You see, the details here dont matter all that much, because by the time this CBA is about the expire, the owners will scream it was a bad system that cannot endure. Thus, it will continue the streak of deals the owners hate as soon as they have figured out the last way to get around their own deal, and demand that the players agree to a new one that makes the owners even less responsible for their behavior.

And the cycle will begin again. The owners who dont really like basketball that much anyway, and really hate owning businesses in which the workers must be paid, will shriek that enough is enough, and theyd rather shut the game down than go in this vein any longer.

We, of course, will panic, because we do care about the game, dont know many of the owners, but know that if theyre like the guys we work for, theyll do it.

(Except of course the people I work for. They are human exemplars down to the last human).

And the hardliners will carry the day for awhile, convincing the union that this time they mean business. The union, who knows the game too well from having seen it so many times before, then has to make sure their players dont get scared and bolt from the hall.

Then the ugly negotiations start, with the hardliners at the table doing the talking and demeaning the union and players as much as they can get away with. And they know how much they can get away with when the union says, Fine, shut the doors. We hate you more than we like the job now, anyway. Go kill yourselves.
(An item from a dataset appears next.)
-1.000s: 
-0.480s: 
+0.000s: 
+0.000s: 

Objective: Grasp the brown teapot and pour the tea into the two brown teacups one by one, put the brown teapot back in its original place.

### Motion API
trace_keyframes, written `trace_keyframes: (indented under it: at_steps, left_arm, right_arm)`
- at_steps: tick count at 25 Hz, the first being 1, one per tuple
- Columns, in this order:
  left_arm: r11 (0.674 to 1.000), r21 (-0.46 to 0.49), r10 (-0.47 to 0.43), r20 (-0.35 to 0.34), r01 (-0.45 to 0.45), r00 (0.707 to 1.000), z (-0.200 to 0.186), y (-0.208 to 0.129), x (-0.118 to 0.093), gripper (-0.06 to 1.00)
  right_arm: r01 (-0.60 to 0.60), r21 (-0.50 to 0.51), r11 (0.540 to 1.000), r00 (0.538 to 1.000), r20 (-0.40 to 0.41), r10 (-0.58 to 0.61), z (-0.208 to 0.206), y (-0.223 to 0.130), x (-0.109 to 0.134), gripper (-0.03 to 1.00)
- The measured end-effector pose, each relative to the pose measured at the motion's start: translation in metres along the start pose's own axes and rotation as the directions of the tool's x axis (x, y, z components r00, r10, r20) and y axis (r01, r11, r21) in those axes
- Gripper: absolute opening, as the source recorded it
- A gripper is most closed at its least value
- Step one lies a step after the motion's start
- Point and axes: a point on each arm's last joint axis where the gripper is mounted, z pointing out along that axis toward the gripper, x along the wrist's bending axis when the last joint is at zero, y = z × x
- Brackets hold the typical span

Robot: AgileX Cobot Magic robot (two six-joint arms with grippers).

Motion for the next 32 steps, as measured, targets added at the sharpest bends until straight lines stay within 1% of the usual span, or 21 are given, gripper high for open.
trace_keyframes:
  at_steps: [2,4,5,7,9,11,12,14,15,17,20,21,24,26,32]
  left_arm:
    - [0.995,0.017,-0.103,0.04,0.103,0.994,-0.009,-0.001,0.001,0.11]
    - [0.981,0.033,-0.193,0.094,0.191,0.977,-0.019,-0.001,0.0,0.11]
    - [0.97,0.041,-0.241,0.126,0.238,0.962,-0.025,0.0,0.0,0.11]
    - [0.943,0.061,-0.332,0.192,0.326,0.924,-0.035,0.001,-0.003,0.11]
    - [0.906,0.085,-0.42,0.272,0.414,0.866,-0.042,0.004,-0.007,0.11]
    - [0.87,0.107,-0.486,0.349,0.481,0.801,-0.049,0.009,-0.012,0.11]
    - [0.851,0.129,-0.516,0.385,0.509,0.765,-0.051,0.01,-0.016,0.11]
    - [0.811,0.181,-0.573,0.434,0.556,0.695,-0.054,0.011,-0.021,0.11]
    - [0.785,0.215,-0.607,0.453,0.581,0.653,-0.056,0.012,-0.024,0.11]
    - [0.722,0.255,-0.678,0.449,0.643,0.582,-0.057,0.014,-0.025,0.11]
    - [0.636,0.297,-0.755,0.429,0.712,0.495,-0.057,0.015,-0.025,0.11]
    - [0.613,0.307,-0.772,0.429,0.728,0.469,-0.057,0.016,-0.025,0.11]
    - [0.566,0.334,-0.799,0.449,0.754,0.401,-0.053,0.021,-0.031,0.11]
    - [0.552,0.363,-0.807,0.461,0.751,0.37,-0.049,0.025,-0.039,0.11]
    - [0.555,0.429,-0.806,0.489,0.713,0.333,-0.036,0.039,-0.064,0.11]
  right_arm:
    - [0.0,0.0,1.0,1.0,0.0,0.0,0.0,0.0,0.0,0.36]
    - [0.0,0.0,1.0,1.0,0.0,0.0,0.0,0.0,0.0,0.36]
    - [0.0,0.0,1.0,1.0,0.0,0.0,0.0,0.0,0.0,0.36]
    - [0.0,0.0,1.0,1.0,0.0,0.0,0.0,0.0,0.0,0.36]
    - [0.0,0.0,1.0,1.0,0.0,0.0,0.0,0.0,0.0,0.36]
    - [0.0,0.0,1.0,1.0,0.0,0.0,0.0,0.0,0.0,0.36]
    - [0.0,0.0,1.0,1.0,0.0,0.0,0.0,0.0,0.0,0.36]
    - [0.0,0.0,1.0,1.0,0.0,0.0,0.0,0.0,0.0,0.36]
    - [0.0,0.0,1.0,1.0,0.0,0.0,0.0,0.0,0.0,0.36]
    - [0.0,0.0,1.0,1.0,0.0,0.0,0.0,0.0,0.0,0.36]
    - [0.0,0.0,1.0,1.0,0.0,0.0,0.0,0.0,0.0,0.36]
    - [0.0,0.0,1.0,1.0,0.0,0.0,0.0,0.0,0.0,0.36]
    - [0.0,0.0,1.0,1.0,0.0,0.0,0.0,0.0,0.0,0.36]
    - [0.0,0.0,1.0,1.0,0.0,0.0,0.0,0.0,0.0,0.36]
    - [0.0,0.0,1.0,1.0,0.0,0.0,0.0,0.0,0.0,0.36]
And at that point, the commissioner, who only earns his money at times like this, sees the hardliners have hit the wall and can only do damage now, comes in, rallies the moderates and says, Its our turn. The pre-Industrial Revolution nutjobs have done as much as they can do.

At that point, a miracle happens, as it did Wednesday night. The two sides know its time to stop screwing around and get a deal done.

Nobody ever knows when this point is reached, though the usual tipoff is like this one -- when you hear Derek Fisher call someone from management a liar. When the most rational guy in the room has had a bellyful of condescension, contempt and disgust from the other sides most demeaning members, the flares go off and everyone says, Well, were at that point. Give it three days, call for sandwiches and sodas and order notebooks and Number-2 pencils.

The notebooks and pencils are for doodling, by the way. Fifteen hours doing anything is tedious slogging.

So here we are again. Close to a deal, so close that it cant be undone unless one of the hardliners breaks out of his pen, bolts into the room and starts screaming about the benefits of serfdom, being chained to a table and making tennis shoes for four cents a day and how it builds more character than the union will ever know.

Right now, in short, weve passed the cat-herding stage and are down to the actual useful speaking. A deal will be reached soon, and then we can all go back to what we know best.

Waiting to see if the Warriors get to 32 wins before they get to 51 losses.